PM admite que atacar árabes com vigilância de câmeras provavelmente não foi uma boa idéia

O Likud MK Miki Zohar, um aliado leal do primeiro-ministro Benjamin Netanyahu, reconhece que a polêmica lei das câmeras que seu partido aprovou agressivamente nas últimas semanas acabou prejudicando-a no dia das eleições.

“Isso despertou o setor árabe que, por sua vez, foi às urnas, enquanto também levou os eleitores da direita à complacência e muitos deles permaneceram em casa”, Zohar disse ao site de notícias de Walla.

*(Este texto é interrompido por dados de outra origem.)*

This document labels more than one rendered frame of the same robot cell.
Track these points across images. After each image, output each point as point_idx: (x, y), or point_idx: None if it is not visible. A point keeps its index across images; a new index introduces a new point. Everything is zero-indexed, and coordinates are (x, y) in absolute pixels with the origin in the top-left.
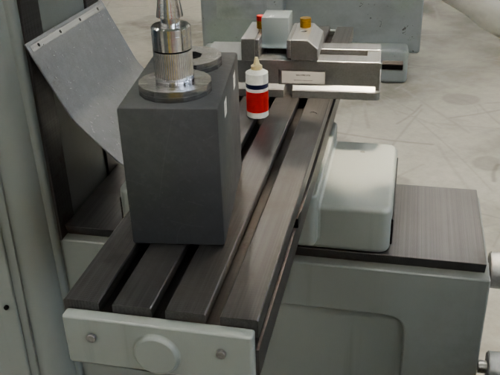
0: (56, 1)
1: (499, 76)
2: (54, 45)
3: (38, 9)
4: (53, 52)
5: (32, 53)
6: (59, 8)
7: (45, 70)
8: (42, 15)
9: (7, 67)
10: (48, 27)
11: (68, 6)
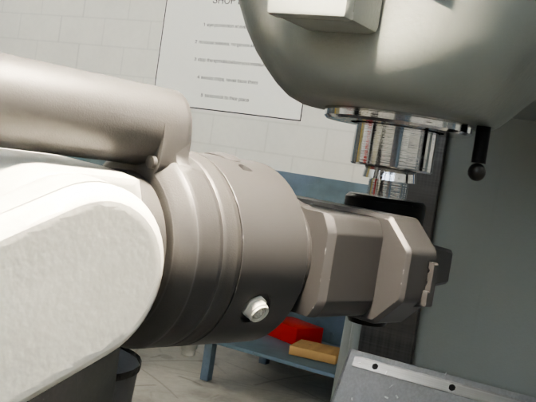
0: (488, 345)
1: None
2: (410, 391)
3: (412, 323)
4: (394, 396)
5: (347, 365)
6: (493, 361)
7: (343, 398)
8: (428, 340)
9: (339, 371)
10: (439, 369)
11: (529, 376)
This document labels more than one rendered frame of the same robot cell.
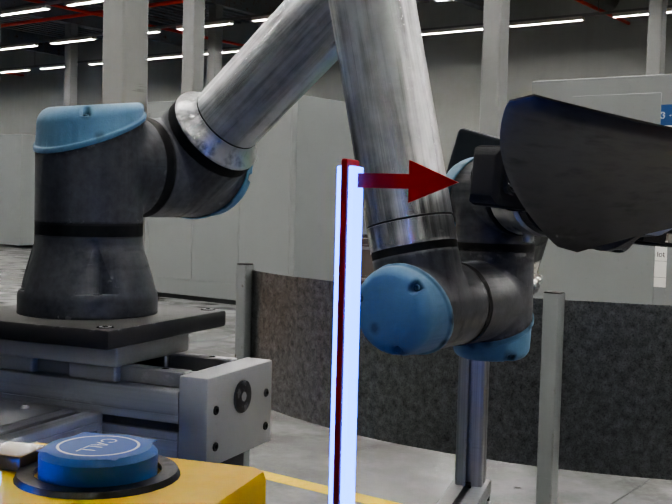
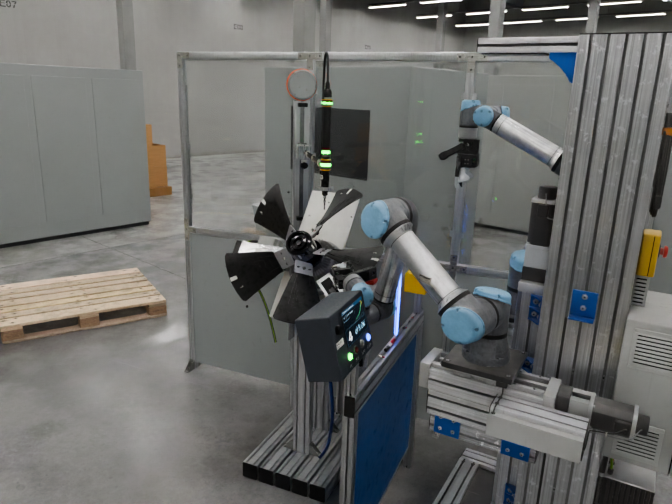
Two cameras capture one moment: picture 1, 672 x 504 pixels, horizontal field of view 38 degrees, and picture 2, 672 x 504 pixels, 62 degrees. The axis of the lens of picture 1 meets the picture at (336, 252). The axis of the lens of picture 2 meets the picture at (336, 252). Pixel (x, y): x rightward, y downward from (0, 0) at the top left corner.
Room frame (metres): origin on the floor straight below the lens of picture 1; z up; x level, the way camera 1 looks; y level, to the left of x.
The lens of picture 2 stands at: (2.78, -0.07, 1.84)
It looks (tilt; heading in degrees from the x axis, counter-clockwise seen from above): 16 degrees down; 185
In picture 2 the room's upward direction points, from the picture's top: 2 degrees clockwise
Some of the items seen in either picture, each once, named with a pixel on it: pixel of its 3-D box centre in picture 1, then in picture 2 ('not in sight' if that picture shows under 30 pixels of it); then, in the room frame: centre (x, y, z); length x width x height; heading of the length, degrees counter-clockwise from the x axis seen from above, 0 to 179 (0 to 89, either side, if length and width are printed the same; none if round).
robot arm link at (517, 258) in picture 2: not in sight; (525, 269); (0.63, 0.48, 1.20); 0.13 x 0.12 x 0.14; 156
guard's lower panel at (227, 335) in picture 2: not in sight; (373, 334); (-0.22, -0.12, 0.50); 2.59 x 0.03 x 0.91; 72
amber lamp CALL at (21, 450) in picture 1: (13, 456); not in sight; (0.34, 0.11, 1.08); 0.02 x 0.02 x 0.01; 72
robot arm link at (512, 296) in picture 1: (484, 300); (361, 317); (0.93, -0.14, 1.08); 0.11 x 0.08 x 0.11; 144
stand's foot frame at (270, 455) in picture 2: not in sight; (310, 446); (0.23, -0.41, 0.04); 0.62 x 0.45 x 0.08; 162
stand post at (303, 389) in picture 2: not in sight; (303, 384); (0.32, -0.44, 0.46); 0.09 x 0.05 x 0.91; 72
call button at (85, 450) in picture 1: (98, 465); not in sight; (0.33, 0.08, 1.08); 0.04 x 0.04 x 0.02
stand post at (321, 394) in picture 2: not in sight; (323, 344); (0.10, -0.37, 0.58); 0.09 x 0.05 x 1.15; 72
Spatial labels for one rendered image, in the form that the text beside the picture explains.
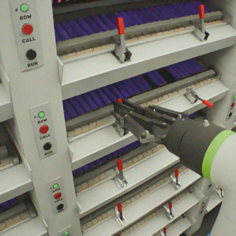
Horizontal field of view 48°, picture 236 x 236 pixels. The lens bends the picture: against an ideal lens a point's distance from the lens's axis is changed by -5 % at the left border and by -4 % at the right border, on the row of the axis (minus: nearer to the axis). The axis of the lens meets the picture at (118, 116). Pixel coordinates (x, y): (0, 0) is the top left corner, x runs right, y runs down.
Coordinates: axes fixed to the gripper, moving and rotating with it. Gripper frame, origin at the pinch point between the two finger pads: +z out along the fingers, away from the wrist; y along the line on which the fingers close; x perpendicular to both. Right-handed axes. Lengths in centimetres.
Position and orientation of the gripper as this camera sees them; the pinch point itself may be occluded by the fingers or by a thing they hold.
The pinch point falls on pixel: (126, 109)
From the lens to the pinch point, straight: 64.9
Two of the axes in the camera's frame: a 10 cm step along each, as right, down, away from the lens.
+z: -5.8, -3.2, 7.5
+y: 8.1, -3.3, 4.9
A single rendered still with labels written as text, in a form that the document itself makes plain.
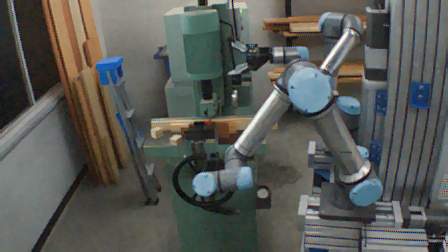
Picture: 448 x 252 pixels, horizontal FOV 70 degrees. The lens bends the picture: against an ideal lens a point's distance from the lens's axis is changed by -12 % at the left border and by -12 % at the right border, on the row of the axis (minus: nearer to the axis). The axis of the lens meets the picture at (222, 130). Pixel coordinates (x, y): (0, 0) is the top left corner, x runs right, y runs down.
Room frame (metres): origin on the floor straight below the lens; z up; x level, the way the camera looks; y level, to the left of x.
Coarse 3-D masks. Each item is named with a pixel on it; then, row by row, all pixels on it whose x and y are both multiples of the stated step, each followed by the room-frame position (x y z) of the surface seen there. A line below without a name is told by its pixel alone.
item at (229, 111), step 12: (216, 0) 2.03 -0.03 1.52; (228, 0) 2.05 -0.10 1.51; (228, 12) 1.94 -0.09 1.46; (228, 48) 1.85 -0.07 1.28; (228, 60) 1.85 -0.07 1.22; (228, 72) 1.85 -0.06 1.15; (192, 84) 1.88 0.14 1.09; (228, 84) 1.85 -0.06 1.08; (228, 96) 1.85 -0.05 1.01; (216, 108) 1.86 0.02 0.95; (228, 108) 1.85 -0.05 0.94
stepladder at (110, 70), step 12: (108, 60) 2.41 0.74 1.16; (120, 60) 2.42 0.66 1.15; (108, 72) 2.31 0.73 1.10; (120, 72) 2.47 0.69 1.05; (108, 84) 2.32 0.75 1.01; (120, 84) 2.36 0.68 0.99; (120, 96) 2.36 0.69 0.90; (120, 108) 2.30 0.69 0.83; (120, 120) 2.31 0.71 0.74; (132, 120) 2.46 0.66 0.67; (132, 132) 2.35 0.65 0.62; (132, 144) 2.30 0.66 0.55; (132, 156) 2.31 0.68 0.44; (144, 156) 2.46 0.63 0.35; (144, 168) 2.32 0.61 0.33; (156, 180) 2.48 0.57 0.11; (144, 192) 2.31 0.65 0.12; (156, 204) 2.28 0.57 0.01
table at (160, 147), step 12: (168, 132) 1.70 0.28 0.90; (180, 132) 1.69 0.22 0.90; (240, 132) 1.63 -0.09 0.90; (156, 144) 1.58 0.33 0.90; (168, 144) 1.57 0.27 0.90; (180, 144) 1.55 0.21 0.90; (228, 144) 1.51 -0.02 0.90; (264, 144) 1.49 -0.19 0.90; (156, 156) 1.56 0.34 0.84; (168, 156) 1.55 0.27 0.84
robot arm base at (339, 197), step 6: (336, 186) 1.10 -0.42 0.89; (342, 186) 1.07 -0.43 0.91; (330, 192) 1.13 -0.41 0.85; (336, 192) 1.09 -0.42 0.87; (342, 192) 1.07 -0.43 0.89; (330, 198) 1.11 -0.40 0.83; (336, 198) 1.09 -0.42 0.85; (342, 198) 1.06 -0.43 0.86; (348, 198) 1.05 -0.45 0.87; (336, 204) 1.07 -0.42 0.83; (342, 204) 1.05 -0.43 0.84; (348, 204) 1.04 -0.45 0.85
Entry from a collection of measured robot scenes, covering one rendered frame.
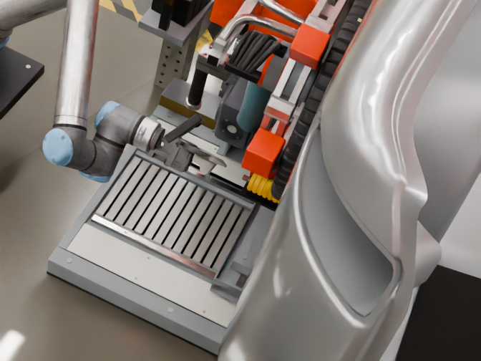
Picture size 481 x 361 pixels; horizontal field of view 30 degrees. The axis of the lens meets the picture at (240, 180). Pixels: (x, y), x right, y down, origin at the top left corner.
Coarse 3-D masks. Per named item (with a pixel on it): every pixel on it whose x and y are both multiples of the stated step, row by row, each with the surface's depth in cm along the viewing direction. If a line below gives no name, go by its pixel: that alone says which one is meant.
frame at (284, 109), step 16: (320, 0) 223; (336, 0) 250; (352, 0) 249; (336, 16) 220; (336, 32) 258; (288, 64) 217; (304, 80) 217; (272, 96) 218; (272, 112) 219; (288, 112) 218; (272, 128) 262; (288, 128) 263
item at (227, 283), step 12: (252, 216) 301; (240, 228) 294; (240, 240) 293; (228, 252) 287; (228, 264) 286; (216, 276) 280; (228, 276) 283; (240, 276) 280; (216, 288) 283; (228, 288) 280; (240, 288) 279
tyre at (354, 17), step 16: (368, 0) 217; (352, 16) 214; (352, 32) 212; (336, 48) 211; (336, 64) 211; (320, 80) 211; (320, 96) 211; (304, 112) 213; (304, 128) 214; (288, 144) 218; (288, 160) 220; (288, 176) 224; (272, 192) 236
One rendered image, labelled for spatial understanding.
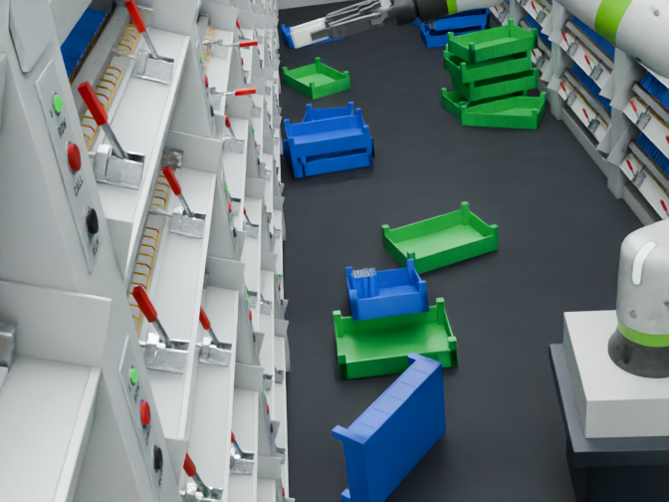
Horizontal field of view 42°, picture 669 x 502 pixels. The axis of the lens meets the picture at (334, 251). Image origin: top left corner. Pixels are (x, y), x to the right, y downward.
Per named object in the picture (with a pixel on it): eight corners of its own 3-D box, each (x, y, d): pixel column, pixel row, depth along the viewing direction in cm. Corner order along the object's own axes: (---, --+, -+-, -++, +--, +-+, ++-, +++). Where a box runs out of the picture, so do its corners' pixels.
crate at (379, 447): (446, 431, 205) (417, 419, 209) (442, 362, 195) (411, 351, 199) (371, 516, 185) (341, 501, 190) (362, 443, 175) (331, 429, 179)
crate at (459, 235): (466, 222, 288) (465, 200, 284) (499, 249, 272) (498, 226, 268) (382, 247, 280) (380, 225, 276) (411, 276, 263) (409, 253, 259)
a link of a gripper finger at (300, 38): (330, 37, 168) (330, 38, 167) (295, 48, 168) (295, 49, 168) (325, 21, 166) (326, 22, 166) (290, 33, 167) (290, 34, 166)
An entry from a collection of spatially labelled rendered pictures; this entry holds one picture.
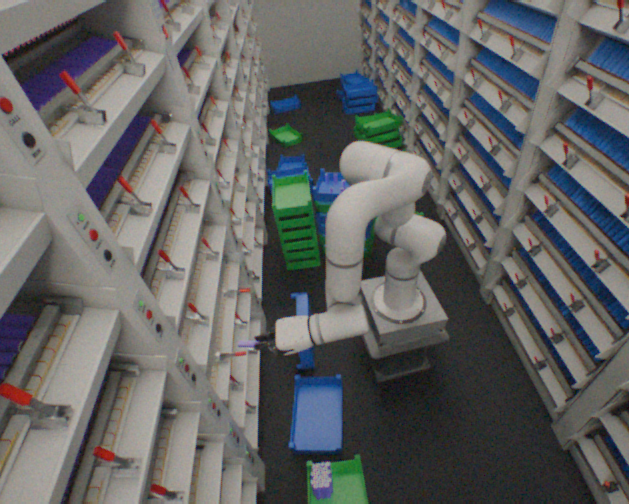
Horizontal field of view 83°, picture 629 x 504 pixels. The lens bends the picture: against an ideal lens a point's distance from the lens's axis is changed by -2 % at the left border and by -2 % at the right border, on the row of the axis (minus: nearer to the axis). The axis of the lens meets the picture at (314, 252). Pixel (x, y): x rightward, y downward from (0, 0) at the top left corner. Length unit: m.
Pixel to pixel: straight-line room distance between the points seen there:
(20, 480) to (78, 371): 0.14
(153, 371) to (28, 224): 0.39
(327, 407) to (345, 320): 0.73
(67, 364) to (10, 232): 0.20
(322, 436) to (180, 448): 0.83
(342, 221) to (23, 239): 0.54
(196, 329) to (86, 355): 0.50
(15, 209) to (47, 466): 0.31
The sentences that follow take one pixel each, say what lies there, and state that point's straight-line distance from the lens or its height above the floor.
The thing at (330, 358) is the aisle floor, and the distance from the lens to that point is 1.81.
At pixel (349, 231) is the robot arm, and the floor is 1.05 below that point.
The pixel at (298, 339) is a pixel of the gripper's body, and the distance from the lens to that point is 1.05.
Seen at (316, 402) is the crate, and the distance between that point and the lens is 1.72.
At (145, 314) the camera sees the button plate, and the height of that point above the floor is 1.06.
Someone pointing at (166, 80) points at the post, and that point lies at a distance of 1.19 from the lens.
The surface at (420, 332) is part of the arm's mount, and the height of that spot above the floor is 0.33.
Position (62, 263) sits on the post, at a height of 1.24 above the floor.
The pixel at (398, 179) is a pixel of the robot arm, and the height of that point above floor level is 1.12.
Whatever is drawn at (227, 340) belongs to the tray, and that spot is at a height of 0.54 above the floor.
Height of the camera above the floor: 1.56
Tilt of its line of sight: 43 degrees down
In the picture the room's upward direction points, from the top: 9 degrees counter-clockwise
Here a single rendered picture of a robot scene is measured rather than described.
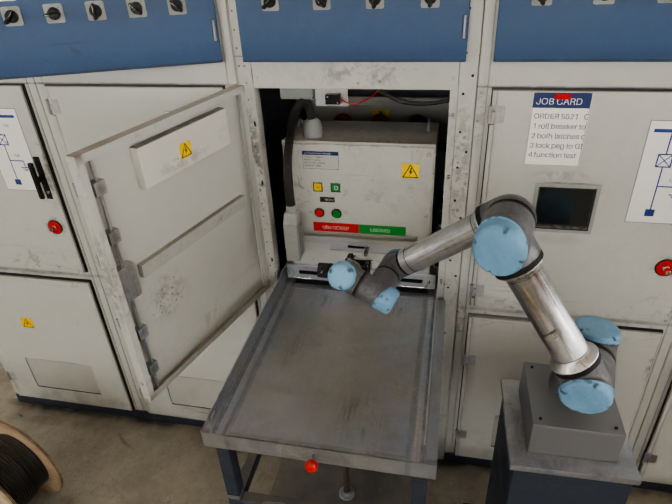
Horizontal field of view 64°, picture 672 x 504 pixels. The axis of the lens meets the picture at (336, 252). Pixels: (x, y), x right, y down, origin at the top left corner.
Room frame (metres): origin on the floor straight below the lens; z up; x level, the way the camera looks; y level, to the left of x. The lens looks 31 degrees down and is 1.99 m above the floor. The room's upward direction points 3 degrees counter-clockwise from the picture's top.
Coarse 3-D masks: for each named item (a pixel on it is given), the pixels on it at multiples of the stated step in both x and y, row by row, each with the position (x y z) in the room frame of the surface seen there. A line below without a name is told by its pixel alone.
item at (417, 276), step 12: (288, 264) 1.67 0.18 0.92; (300, 264) 1.66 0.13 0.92; (312, 264) 1.66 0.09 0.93; (288, 276) 1.67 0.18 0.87; (300, 276) 1.66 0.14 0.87; (312, 276) 1.65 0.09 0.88; (408, 276) 1.57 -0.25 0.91; (420, 276) 1.56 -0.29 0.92; (432, 276) 1.55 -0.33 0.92; (432, 288) 1.55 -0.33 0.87
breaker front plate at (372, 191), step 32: (352, 160) 1.62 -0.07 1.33; (384, 160) 1.60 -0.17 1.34; (416, 160) 1.58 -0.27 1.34; (320, 192) 1.65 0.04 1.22; (352, 192) 1.62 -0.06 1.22; (384, 192) 1.60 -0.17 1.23; (416, 192) 1.58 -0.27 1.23; (384, 224) 1.60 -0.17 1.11; (416, 224) 1.58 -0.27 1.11; (320, 256) 1.65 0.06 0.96
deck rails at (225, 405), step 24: (288, 288) 1.62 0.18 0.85; (264, 312) 1.43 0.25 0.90; (432, 312) 1.44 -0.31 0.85; (264, 336) 1.36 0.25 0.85; (432, 336) 1.32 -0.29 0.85; (240, 360) 1.20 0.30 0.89; (432, 360) 1.21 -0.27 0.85; (240, 384) 1.15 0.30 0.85; (216, 408) 1.02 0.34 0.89; (216, 432) 0.98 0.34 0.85
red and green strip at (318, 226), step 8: (320, 224) 1.65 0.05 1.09; (328, 224) 1.64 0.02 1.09; (336, 224) 1.64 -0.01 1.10; (344, 224) 1.63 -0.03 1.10; (352, 224) 1.62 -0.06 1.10; (360, 224) 1.62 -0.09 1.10; (352, 232) 1.62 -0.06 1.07; (360, 232) 1.62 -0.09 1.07; (368, 232) 1.61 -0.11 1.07; (376, 232) 1.61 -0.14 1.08; (384, 232) 1.60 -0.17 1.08; (392, 232) 1.59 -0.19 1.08; (400, 232) 1.59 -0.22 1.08
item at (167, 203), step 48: (96, 144) 1.19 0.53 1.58; (144, 144) 1.29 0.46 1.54; (192, 144) 1.43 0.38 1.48; (240, 144) 1.65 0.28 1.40; (96, 192) 1.14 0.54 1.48; (144, 192) 1.29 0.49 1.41; (192, 192) 1.43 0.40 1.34; (240, 192) 1.62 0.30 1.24; (96, 240) 1.12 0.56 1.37; (144, 240) 1.25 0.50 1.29; (192, 240) 1.37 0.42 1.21; (240, 240) 1.59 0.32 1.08; (144, 288) 1.22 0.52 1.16; (192, 288) 1.36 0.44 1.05; (240, 288) 1.55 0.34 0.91; (144, 336) 1.15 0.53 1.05; (192, 336) 1.32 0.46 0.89; (144, 384) 1.11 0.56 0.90
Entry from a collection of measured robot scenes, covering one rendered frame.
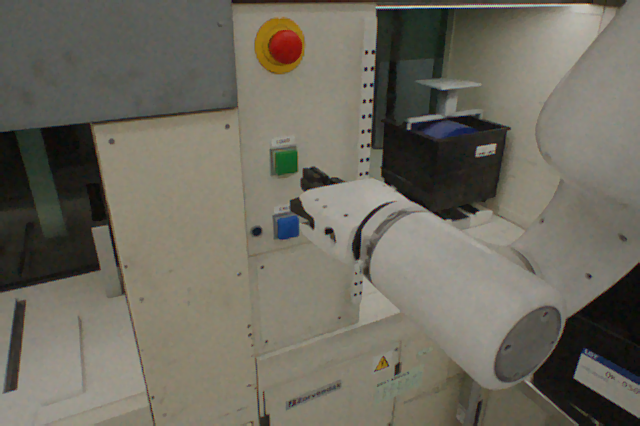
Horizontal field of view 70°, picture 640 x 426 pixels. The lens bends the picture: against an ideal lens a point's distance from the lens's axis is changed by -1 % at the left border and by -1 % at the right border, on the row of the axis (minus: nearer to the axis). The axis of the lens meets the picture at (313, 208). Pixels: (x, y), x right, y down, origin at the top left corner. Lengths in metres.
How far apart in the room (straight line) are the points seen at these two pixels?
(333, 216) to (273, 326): 0.37
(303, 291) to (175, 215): 0.26
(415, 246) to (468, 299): 0.07
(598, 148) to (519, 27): 0.96
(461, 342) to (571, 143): 0.14
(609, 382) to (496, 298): 0.61
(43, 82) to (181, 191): 0.19
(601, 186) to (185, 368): 0.62
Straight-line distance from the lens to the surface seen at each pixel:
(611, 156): 0.29
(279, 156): 0.62
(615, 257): 0.40
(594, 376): 0.93
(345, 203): 0.46
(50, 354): 0.92
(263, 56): 0.60
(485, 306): 0.32
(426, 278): 0.35
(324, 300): 0.79
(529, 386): 0.99
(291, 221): 0.67
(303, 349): 0.83
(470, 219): 1.23
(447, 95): 1.16
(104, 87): 0.56
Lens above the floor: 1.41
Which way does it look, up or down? 25 degrees down
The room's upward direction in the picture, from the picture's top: straight up

O partido Likud de Netanyahu defendeu uma legislação contestada pelo procurador-geral que permitiria que os agentes filmados dentro das seções eleitorais. Ele baseou a necessidade do projeto na alegação não comprovada de fraude desenfreada de eleitores no setor árabe.

No meio do dia das eleições, o partido vazou para o Canal 13 que havia instalado câmeras de “reconhecimento facial” fora das mesas de voto árabes, no que muitos analistas concluíram rapidamente como uma tentativa de intimidar os eleitores árabes.

A Lista Conjunta, de acordo com resultados não oficiais apurados após a contagem de mais de 90% dos votos, recebeu 12 cadeiras.